In the process of nuclear fission of `1 g` uranium, the mass lost is `0.92 mg`. The efficiency of power house run by the fission reactor is `10%`.To obtain `400` megawatt power from the power house, how much uranium will be required per hour? `(c=3xx10^(8) m s^(-1))`.

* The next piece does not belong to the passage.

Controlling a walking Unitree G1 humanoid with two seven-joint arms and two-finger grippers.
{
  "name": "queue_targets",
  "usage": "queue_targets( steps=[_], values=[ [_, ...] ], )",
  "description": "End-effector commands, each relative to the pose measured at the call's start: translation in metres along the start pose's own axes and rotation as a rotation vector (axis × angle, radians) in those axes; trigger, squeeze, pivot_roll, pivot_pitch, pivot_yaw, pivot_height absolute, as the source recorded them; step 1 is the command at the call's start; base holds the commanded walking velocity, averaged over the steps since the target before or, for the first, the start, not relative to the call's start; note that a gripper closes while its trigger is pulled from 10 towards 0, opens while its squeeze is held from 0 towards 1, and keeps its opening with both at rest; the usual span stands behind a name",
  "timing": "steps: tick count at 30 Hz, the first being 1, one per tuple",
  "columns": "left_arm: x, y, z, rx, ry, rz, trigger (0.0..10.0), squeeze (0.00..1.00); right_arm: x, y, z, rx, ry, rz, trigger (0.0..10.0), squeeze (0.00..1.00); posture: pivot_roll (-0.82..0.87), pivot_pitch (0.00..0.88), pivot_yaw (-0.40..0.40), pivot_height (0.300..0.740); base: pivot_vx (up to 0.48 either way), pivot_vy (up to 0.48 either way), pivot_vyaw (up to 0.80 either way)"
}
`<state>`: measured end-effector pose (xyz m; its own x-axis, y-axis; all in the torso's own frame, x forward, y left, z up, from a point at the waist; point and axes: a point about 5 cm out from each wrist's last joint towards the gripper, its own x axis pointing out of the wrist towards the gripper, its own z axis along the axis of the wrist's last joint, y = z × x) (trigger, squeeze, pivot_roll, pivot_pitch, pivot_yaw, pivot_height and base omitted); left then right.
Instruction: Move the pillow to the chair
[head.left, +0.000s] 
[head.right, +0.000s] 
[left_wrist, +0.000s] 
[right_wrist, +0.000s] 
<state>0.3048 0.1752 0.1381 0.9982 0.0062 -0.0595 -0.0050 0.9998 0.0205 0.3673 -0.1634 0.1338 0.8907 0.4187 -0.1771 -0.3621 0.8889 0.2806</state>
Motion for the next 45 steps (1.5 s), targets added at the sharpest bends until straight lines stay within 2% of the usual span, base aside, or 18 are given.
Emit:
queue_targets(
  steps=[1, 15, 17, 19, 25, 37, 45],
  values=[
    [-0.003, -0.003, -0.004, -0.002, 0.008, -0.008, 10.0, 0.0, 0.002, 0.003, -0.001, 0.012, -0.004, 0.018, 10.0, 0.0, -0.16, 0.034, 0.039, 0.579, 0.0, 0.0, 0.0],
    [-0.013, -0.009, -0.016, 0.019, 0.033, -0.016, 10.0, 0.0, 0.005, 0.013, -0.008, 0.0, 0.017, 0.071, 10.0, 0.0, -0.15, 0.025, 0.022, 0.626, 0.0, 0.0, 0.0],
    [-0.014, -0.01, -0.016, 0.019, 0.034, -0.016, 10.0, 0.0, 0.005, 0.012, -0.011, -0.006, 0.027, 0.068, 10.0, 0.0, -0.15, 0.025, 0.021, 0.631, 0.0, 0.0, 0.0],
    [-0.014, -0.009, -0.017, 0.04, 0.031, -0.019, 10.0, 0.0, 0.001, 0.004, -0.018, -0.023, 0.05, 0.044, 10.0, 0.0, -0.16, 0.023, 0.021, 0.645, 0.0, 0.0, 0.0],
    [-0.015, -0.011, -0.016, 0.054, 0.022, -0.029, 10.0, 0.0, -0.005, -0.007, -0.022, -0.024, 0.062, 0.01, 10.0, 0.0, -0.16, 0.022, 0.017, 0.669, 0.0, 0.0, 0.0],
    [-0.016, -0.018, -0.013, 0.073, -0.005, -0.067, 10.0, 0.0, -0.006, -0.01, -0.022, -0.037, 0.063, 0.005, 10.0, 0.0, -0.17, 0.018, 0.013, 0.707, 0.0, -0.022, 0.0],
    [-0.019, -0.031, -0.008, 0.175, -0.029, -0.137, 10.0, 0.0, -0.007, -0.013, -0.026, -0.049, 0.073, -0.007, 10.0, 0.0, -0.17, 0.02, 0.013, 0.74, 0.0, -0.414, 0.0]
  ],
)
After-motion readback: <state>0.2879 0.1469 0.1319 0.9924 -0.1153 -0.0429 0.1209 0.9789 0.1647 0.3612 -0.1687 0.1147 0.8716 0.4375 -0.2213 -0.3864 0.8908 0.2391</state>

Power to be obtained from power house `= 400` megawatt In this case, energy obtained per hour
`=400` megawatt` xx 1 hour`
`(400 xx 10^(6) W) xx 3600 s`
`=144 xx 10^(10) J`
Here, only `10%` of output is utilized. In order to obtain `144 xx 10^(10)` joule of useful energy, the output energy from the power house is given by
`E =((144 xx 10^(10) xx100))/10 =144 xx 10^(11) J`
Let this energy is obtained from a mass loss of `Deltamkg`. Then,
`(Delta m)c^(2)=144 xx 10^(11) J`
or `Delta m=144 xx 10^(11)/(3 xx10^(8))^(2) =16 xx 15^(-15) kg =0.16g `
Since `0.92 mg` (=0.92 xx 10^(-3) g) ,mass is lost in `1 g` uranium, hence, for a mass loss of `0.16 g`, the uranium required is given by
`Delta m'=1 xx (0.16)/(0.92) xx 10^(-3) =174 g`
Thus, to run the power house, 174 g uranium is required per hour.